Hyena PAM Proxy

A unified async FastAPI proxy for accessing NVIDIA AI models through a single API endpoint. This project provides a clean interface to route requests to various NVIDIA NIM (Nvidia Inference Microservices) models with automatic request adjustment and response normalization.

Status: WORK IN PROGRESS

Core architecture is functional and can be used locally

Public API endpoint (api.hyena-industries.com) is NOT YET LIVE

You can clone this repo and run it locally right now

Full production deployment coming soon

Features

Async/Await Support: Fully asynchronous FastAPI endpoints for high concurrency
12+ Models Supported: DeepSeek, Mistral, Gemma, GLM, Kimi, and more
Streaming Responses: Real-time token streaming via Server-Sent Events
Automatic Request Adjustment: Model-specific parameter optimization (temperature defaults, thinking models, etc.)
Unified Response Format: Consistent response structure across all models
Thinking Models: Support for models with reasoning/thinking blocks (DeepSeek, GLM, Kimi)
Error Handling: Comprehensive error handling with detailed error messages
Model Registry: Easy model discovery and configuration

Architecture

The proxy is organized into three main layers:

API Layer (app/api/) - FastAPI routes and endpoints
Handler Layer (app/core/) - Request routing and response transformation
Model Layer (app/base_models/) - Pydantic data models for validation

See ARCHITECTURE.md for detailed component documentation.

Supported Models

Model	ID	Type	Thinking
DeepSeek V3.2	`deepseek-v3.2`	Standard	Yes
DeepSeek V4 Flash	`deepseek-v4-flash`	Standard	No
DeepSeek V4 Pro	`deepseek-v4-pro`	Standard	No
Mistral Large 3	`mistral-large-3`	Standard	No
Devstral 2 (123B)	`devstral-2-123b`	Standard	No
Google Gemma 3	`gemma-3-27b`	Standard	No
Kimi K2 Thinking	`kimi-k2-thinking`	Thinking	Yes
GLM 4.7	`glm4.7`	Thinking	Yes
MiniMax M2.7	`minimax-m2.7`	Standard	No
Step 3.5 Flash	`step-3.5-flash`	Standard	No
Nemotron Content Safety	`nemotron-3-content-safety`	Safety	No
Nemotron Safety Reasoning	`nemotron-content-safety-reasoning`	Safety	Yes

Quick Start - Run Locally

Prerequisites

Python 3.11+
uv package manager (install here)
NVIDIA API key from api.nvidia.com

Installation

# Clone the repository
git clone https://github.com/hyena-industries/Hyena-PAM-Proxy.git
cd Hyena-PAM-Proxy

# Install dependencies with uv
uv pip install -e .

Environment Setup

Create a .env file:

NVIDIA_API_KEY=your-nvidia-api-key-here
SERVER_HOST=0.0.0.0
SERVER_PORT=8000

Locally

# Option 1: Direct uvicorn (recommended for development)
uv run uvicorn app.api:app --host 0.0.0.0 --port 8000 --reload

# Option 2: Via main.py
uv run python main.py

# Option 3: Custom port
uv run uvicorn app.api:app --host 0.0.0.0 --port 8082 --reload

Server will be available at http://localhost:8000 (or your custom port)

First-Time Setup

# Set your NVIDIA API key
$env:NVIDIA_API_KEY="your-nvidia-api-key-here"

# Then run the server
uv run uvicorn app.api:app --host 0.0.0.0 --port 8000 --reload

You can use this API locally right now!
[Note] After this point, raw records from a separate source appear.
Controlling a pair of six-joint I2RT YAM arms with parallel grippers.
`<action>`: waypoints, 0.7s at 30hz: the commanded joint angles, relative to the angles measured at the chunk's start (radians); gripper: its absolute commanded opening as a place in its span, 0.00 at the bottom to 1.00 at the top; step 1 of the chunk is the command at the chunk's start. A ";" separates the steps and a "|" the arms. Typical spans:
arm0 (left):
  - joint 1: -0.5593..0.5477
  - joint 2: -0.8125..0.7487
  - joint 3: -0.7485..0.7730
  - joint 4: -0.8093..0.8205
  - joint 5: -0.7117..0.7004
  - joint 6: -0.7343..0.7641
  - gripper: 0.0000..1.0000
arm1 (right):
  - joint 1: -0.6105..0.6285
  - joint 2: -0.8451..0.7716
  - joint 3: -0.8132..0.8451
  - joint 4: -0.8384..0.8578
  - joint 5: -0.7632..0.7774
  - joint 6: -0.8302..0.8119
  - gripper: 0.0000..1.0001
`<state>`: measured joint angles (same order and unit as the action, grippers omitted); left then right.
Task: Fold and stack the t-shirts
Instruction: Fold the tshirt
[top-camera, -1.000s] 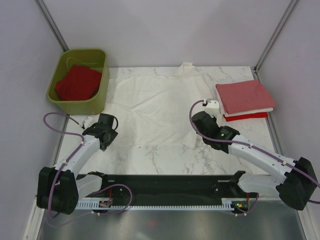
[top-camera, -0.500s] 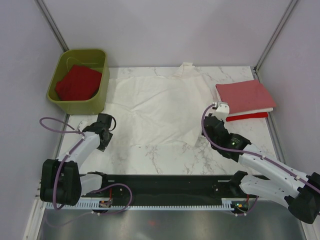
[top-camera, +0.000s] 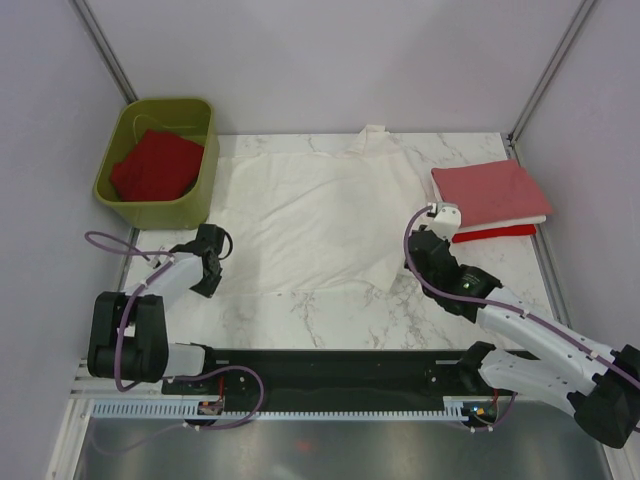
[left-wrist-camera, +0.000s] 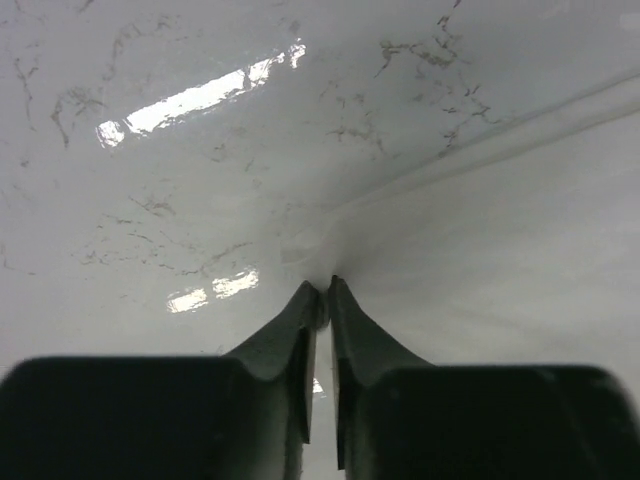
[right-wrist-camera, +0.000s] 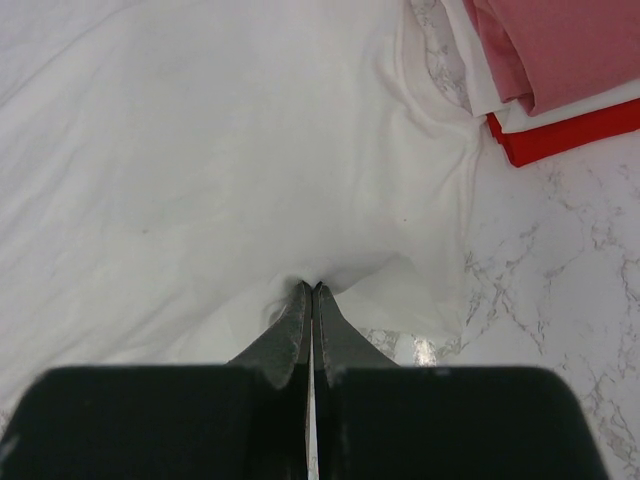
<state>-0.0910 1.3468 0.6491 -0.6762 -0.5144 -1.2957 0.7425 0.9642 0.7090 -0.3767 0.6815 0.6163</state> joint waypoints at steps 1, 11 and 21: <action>0.007 0.000 0.014 -0.002 -0.012 -0.053 0.05 | -0.011 -0.007 -0.002 0.027 0.015 0.011 0.00; 0.007 -0.090 0.055 -0.005 0.028 -0.022 0.02 | -0.109 0.037 0.056 0.016 -0.033 -0.001 0.00; 0.010 -0.077 0.153 -0.010 0.134 -0.048 0.02 | -0.221 0.143 0.177 -0.027 -0.109 -0.029 0.00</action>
<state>-0.0868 1.2655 0.7296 -0.6823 -0.4191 -1.2991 0.5480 1.0767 0.8165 -0.3931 0.5945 0.6048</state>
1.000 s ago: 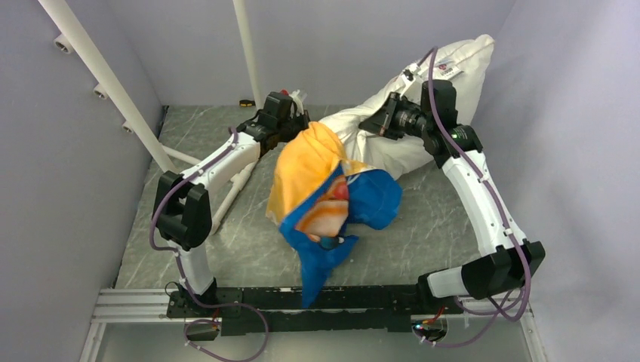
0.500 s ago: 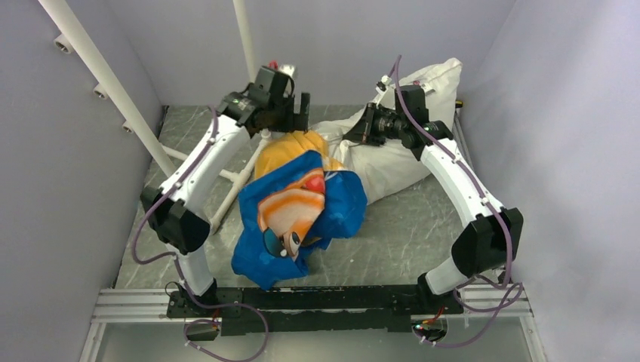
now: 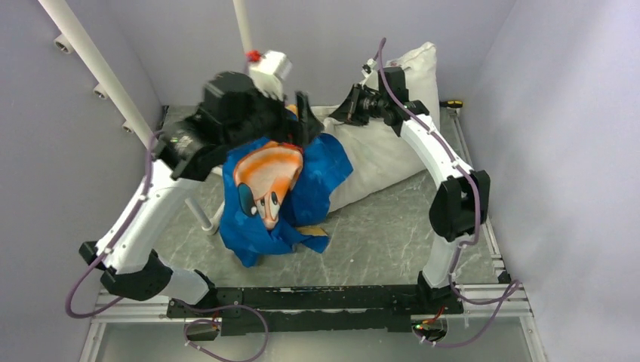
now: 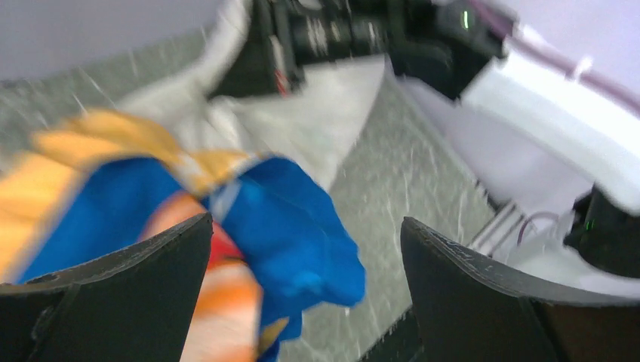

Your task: Put the pillow into the pillowcase

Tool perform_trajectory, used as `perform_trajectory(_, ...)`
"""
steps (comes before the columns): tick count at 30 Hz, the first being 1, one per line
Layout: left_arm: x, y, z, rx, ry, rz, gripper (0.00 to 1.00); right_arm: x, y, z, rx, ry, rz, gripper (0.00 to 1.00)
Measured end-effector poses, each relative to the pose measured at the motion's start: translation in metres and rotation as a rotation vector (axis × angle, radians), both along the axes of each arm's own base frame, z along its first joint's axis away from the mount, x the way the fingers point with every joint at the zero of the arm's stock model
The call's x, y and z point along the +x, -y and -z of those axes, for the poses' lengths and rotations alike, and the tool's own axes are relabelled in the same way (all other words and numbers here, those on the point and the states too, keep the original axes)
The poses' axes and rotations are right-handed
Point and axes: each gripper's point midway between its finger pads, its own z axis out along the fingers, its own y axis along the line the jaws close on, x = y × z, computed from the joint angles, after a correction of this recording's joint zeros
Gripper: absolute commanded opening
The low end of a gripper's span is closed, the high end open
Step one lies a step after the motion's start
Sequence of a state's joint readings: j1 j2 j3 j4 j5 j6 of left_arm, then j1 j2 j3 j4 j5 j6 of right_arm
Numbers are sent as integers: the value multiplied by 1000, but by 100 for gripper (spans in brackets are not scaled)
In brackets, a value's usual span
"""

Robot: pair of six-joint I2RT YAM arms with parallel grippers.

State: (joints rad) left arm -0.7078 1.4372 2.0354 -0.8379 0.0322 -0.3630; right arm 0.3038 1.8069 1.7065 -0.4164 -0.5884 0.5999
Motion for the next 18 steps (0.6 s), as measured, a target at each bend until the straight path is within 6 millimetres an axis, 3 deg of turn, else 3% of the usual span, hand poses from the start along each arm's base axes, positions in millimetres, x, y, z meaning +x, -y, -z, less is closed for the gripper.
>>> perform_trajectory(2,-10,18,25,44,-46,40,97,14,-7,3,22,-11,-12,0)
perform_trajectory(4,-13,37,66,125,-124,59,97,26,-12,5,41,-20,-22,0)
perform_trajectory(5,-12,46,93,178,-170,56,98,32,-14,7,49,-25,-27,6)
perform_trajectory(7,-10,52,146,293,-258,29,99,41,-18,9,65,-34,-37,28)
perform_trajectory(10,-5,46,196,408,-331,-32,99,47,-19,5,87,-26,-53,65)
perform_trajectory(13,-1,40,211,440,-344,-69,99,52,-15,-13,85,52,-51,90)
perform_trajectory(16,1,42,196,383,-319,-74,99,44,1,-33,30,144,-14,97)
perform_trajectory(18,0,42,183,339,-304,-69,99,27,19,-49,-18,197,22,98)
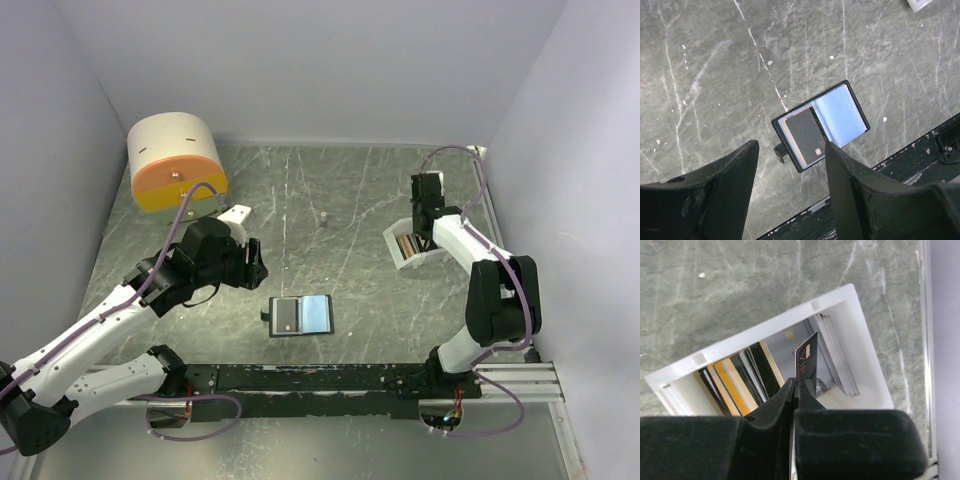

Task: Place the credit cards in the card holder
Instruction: Pick up the credit card from the storage box.

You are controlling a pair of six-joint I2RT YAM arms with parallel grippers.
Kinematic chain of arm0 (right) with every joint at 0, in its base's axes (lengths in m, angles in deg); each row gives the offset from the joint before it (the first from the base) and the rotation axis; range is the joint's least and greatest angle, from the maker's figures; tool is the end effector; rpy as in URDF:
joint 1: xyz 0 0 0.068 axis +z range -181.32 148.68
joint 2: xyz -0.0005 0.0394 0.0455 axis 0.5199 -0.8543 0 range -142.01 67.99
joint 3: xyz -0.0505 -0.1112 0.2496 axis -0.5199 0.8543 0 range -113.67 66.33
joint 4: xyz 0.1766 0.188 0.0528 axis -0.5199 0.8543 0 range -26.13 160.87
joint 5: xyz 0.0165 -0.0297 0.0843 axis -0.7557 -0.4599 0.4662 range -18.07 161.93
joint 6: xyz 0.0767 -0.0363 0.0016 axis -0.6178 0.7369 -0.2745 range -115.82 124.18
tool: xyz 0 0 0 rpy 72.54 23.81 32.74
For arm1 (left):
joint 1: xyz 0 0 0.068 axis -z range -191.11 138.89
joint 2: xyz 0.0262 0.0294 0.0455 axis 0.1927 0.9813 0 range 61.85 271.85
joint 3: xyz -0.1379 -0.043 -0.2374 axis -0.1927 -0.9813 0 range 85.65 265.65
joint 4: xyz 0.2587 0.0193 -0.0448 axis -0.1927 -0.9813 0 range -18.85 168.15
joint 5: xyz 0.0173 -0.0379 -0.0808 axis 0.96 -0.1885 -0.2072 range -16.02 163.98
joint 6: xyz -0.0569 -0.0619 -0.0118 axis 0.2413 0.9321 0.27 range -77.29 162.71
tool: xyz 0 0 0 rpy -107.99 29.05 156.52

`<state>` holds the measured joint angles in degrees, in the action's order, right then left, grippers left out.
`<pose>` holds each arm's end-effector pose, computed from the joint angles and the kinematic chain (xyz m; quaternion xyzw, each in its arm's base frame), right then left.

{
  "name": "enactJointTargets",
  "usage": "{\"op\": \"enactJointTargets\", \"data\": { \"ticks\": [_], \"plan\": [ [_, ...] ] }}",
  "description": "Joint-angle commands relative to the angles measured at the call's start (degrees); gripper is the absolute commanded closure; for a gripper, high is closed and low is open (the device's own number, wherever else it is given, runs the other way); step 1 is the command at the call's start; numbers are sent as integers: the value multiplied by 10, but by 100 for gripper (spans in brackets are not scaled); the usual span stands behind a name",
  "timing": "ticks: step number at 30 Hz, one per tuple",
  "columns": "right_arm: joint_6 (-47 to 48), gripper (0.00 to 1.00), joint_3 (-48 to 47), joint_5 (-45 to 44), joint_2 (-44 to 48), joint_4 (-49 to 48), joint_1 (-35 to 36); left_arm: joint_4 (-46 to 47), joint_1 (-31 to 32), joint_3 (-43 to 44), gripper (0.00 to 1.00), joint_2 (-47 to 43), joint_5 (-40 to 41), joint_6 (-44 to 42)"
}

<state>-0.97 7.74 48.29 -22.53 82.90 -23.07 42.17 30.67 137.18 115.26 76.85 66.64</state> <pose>0.3540 0.0212 0.1925 0.0434 0.9241 -0.1535 0.3473 0.1708 -0.1474 0.2903 0.1285 0.8888 -0.2194 0.3812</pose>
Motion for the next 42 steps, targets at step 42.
{"op": "enactJointTargets", "data": {
  "ticks": [42],
  "plan": [
    [-48, 90, -22, -110, -69, 53, 0, 0, -15, -7, 34, -10, -3, -12]
  ]
}}
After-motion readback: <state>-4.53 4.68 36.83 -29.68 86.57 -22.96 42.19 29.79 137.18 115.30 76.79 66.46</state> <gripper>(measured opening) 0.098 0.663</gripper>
Server will be available at http://localhost:8000

API Usage

Interactive Documentation

Swagger UI: http://localhost:8000/docs
ReDoc: http://localhost:8000/redoc

Endpoints

Health Check

curl http://localhost:8000/api/v1/health

List Models

curl http://localhost:8000/api/v1/models

Get Model Info

curl http://localhost:8000/api/v1/models/mistral-large-3

Synchronous Completion

curl -X POST http://localhost:8000/api/v1/chat/completions \
  -H "Content-Type: application/json" \
  -d '{
    "model": "mistral-large-3",
    "messages": [
      {"role": "system", "content": "You are a helpful assistant."},
      {"role": "user", "content": "Explain quantum computing in simple terms"}
    ],
    "temperature": 0.7,
    "max_tokens": 1024,
    "top_p": 0.95
  }'

Streaming Completion

curl -X POST http://localhost:8000/api/v1/chat/completions/stream \
  -H "Content-Type: application/json" \
  -d '{
    "model": "deepseek-v3.2",
    "messages": [
      {"role": "user", "content": "Write a short story"}
    ],
    "stream": true,
    "max_tokens": 512
  }'

With Thinking (for thinking models)

curl -X POST http://localhost:8000/api/v1/chat/completions \
  -H "Content-Type: application/json" \
  -d '{
    "model": "glm4.7",
    "messages": [
      {"role": "user", "content": "Solve: 2x + 5 = 13"}
    ],
    "enable_thinking": true,
    "max_tokens": 2048
  }'

Request Parameters

Required

`Public Deployment (Coming Soon)

The API will soon be available publicly at https://api.hyena-industries.com for production use.

Current Deployment Status

[PENDING] Setting up public API endpoint
[PLANNED] Railway.app or Render.com deployment
[PLANNED] Custom domain setup and DNS configuration
[PLANNED] Rate limiting and authentication

For Now: Use Locally

Until the public API is ready, you can:

Clone this repo and run it locally on your machine
Deploy yourself using Railway.app or Render.com following the deployment guide (see below)
Use Docker to containerize and run anywhere

For local-to-local networking:

Run on your machine at http://localhost:8000
Access from other machines on your network: http://your-machine-ip:8000

Self-Deployment with Railway.app

If you want to host it yourself before the official public API is ready:

Push to GitHub
Sign up at railway.app with GitHub
Create new project from your repo
Add environment variable: NVIDIA_API_KEY
Add custom domain: `your-subdomaint, -2.0-2.0): Presence penalty (default: 0.0)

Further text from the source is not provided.